BARKIM ASADULLAH, Plaintiff v. ROSS CORRECTIONAL INSTITUTION, Defendant.

No. 2002-06936-AD.Court of Claims of Ohio.
Decided February 26, 2003.

[EDITOR’S NOTE: This case is unpublished as indicated by the issuing court.]

Gregory C. Trout, Chief Counsel Department of Rehabilitation and Correction, for defendant.

MEMORANDUM DECISION {¶ 1} THE COURT FINDS THAT:

{¶ 2} 1) On July 24, 2002, plaintiff, Barkim Asadullah, filed a complaint against defendant, Ross Correctional Institution. Plaintiff alleges on May 28, 2002, he was stopped by defendant’s guards and required to give them possession of his cassette radio and its title. Plaintiff asserts during the course of the inspection defendant’s agent, C/O Hairston, dropped the radio damaging it. Plaintiff seeks damages in the amount of $43.00, the value of the cassette radio;

{¶ 3} 2) On September 17, 2002, plaintiff submitted the filing fee;

{¶ 4} 3) On September 17, 2002, plaintiff filed a motion to amend his complaint to include the amount of the filing fee. Accordingly, he seeks to increase his prayer amount to $68.00;

{¶ 5} 4) On November 18, 2002, defendant submitted the investigation report. Defendant confirmed that plaintiff was stopped and questioned by its agents on the day in question. However, defendant denies any of its officers dropped or in any way damaged plaintiff’s cassette radio. Defendant asserts no damage report was ever filed by plaintiff nor did plaintiff complain of any damage to his cassette radio prior to filing this claim. Defendant submitted the statements of two of its agents in support of its position;

{¶ 6} 5) Plaintiff has submitted no evidence other than his own statements to support his allegations.

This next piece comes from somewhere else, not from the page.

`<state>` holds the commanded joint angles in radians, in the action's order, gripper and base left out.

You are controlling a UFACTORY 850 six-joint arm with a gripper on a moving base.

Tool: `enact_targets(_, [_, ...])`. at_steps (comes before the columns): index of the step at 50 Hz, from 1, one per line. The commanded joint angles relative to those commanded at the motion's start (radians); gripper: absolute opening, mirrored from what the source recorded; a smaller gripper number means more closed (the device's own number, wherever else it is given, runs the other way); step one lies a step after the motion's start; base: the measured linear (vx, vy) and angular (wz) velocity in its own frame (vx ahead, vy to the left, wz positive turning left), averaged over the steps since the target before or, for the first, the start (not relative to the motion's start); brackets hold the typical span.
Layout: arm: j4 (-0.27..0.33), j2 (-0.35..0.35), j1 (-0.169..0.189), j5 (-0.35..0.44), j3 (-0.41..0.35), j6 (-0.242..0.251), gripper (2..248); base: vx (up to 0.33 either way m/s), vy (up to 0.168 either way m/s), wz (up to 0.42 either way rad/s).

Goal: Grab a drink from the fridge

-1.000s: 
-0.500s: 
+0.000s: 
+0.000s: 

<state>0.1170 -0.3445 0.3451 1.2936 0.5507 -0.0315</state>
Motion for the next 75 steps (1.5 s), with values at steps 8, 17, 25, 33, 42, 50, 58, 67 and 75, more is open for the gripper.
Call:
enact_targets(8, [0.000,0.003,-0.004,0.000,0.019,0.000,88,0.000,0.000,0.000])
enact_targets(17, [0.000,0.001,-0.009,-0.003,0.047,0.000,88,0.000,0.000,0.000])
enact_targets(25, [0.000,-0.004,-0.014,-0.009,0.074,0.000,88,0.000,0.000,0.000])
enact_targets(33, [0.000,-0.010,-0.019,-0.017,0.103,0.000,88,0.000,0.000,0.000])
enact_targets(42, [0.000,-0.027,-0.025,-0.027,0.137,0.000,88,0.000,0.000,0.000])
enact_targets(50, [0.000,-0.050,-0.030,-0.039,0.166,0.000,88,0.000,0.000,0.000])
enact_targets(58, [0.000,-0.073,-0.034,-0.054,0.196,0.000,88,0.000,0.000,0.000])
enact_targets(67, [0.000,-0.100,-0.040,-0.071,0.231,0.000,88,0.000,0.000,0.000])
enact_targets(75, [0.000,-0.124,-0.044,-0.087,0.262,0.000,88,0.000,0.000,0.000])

{¶ 7} THE COURT CONCLUDES THAT:

{¶ 8} 1) Plaintiff has the burden of proof to establish that his loss is caused by the negligence of defendant. Barnum v. Ohio State University (1977), 76-0368-AD;

{¶ 9} 2) When defendant engaged in a shakedown operation, it must exercise ordinary care in doing so. Henderson v. Southern Ohio Correctional Facility (1979), 76-0356-AD;

{¶ 10} 3) Plaintiff must produce evidence which affords a reasonable basis for the conclusion defendant’s conduct is more likely than not a substantial factor in bringing about the harm. Parks v. Department of Rehabilitation and Correction (1985), 85-01546-AD;

{¶ 11} 4) Plaintiff has failed to prove, by a preponderance of the evidence, his property was damaged as a proximate result of any negligence on the part of defendant. Fitzgerald v. Department of Rehabilitation and Correction (1998), 97-10146-AD.

{¶ 12} Having considered all the evidence in the claim file and adopting the memorandum decision concurrently herewith;

{¶ 13} IT IS ORDERED THAT:

{¶ 14} 1) Plaintiff’s motion to amend his complaint is MOOT;

{¶ 15} 2) Plaintiff’s claim is DENIED and judgment is rendered in favor of defendant;

{¶ 16} 3) The court shall absorb the court costs of this case in excess of the filing fee.